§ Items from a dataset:
::::

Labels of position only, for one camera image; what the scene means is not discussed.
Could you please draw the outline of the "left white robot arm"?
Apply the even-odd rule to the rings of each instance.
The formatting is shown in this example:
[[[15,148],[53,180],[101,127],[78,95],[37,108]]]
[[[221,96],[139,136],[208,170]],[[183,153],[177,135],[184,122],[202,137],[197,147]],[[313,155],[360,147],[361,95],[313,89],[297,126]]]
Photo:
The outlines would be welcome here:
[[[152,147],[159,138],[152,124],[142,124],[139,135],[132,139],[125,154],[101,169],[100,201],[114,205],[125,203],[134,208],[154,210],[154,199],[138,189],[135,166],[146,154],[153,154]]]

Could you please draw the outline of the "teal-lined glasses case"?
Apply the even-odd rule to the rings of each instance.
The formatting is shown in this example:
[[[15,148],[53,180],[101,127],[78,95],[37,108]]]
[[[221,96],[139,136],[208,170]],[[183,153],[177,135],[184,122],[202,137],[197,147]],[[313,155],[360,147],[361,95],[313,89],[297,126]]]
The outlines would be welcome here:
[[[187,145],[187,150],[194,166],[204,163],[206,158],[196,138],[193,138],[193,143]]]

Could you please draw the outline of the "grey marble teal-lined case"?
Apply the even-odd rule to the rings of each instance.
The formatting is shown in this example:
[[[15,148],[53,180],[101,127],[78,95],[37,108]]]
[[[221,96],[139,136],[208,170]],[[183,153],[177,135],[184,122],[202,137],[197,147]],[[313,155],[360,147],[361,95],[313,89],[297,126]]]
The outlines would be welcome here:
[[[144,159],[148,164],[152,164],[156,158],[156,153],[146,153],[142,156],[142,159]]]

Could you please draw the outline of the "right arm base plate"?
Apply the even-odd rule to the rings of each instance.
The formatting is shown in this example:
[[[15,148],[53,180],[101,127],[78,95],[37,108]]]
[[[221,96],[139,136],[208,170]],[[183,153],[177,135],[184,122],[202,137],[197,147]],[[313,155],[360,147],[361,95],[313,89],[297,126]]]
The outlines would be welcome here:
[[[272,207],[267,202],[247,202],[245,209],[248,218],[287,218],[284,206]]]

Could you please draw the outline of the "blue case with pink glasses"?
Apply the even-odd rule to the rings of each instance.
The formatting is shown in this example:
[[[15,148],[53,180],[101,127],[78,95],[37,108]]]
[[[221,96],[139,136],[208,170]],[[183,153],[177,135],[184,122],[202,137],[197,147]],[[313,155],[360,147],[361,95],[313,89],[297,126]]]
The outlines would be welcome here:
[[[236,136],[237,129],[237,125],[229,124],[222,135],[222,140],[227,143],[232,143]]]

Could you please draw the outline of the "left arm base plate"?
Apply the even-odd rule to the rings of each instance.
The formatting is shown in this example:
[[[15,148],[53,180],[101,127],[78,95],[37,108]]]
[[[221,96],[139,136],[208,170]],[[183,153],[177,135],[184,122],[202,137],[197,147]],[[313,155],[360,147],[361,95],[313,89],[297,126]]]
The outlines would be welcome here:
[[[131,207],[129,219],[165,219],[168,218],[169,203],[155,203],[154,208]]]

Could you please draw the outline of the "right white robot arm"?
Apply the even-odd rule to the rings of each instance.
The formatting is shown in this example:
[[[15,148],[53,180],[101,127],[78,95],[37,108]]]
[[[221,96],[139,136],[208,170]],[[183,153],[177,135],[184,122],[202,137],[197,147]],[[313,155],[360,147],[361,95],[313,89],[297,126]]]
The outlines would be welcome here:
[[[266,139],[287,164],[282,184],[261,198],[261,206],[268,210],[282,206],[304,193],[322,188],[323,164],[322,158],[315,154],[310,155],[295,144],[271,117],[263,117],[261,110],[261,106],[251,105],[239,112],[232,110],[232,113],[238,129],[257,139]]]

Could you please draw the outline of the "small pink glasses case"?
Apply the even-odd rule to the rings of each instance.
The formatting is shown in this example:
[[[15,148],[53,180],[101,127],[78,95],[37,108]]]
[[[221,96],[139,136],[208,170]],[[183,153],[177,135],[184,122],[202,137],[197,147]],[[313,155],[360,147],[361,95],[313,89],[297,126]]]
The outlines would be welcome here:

::::

§ Task details: All lines above that include the word "case" should be located and copied.

§ Exercise solution:
Could you please draw the outline of the "teal-lined glasses case"?
Could you please draw the outline of the "grey marble teal-lined case"?
Could you please draw the outline of the "blue case with pink glasses"?
Could you please draw the outline of the "small pink glasses case"?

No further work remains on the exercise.